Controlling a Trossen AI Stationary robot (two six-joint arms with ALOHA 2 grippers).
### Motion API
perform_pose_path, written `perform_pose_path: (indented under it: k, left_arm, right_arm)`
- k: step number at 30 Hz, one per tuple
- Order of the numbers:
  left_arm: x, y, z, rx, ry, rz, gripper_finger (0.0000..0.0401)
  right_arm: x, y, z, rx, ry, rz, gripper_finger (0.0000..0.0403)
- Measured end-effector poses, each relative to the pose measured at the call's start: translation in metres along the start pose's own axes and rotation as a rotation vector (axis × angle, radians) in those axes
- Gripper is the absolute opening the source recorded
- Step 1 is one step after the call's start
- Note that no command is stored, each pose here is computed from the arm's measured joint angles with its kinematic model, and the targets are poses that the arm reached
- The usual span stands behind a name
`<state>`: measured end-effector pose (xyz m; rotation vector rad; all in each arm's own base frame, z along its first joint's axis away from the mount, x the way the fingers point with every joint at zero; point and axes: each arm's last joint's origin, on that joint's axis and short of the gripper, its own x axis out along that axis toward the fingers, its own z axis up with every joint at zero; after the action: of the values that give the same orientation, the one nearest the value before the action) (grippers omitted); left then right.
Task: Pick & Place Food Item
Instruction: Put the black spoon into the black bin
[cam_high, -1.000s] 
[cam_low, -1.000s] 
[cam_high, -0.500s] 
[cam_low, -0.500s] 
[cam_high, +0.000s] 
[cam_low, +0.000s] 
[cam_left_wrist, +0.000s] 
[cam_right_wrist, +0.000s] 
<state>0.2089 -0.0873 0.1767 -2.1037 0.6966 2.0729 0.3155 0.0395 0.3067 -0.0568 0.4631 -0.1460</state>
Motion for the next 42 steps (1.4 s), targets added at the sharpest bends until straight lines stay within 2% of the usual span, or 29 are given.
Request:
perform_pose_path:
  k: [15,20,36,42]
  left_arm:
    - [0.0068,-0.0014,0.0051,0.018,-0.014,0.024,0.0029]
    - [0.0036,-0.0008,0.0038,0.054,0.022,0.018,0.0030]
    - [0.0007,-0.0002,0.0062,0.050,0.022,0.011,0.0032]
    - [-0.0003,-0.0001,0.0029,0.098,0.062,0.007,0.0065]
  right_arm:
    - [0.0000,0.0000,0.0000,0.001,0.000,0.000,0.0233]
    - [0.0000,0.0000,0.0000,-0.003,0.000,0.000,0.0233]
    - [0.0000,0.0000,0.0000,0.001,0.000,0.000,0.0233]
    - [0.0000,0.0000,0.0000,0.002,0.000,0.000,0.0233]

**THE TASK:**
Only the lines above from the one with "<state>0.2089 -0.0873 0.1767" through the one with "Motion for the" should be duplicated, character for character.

**SOLUTION TO THIS TASK:**
<state>0.2089 -0.0873 0.1767 -2.1037 0.6966 2.0729 0.3155 0.0395 0.3067 -0.0568 0.4631 -0.1460</state>
Motion for the next 42 steps (1.4 s), targets added at the sharpest bends until straight lines stay within 2% of the usual span, or 29 are given.

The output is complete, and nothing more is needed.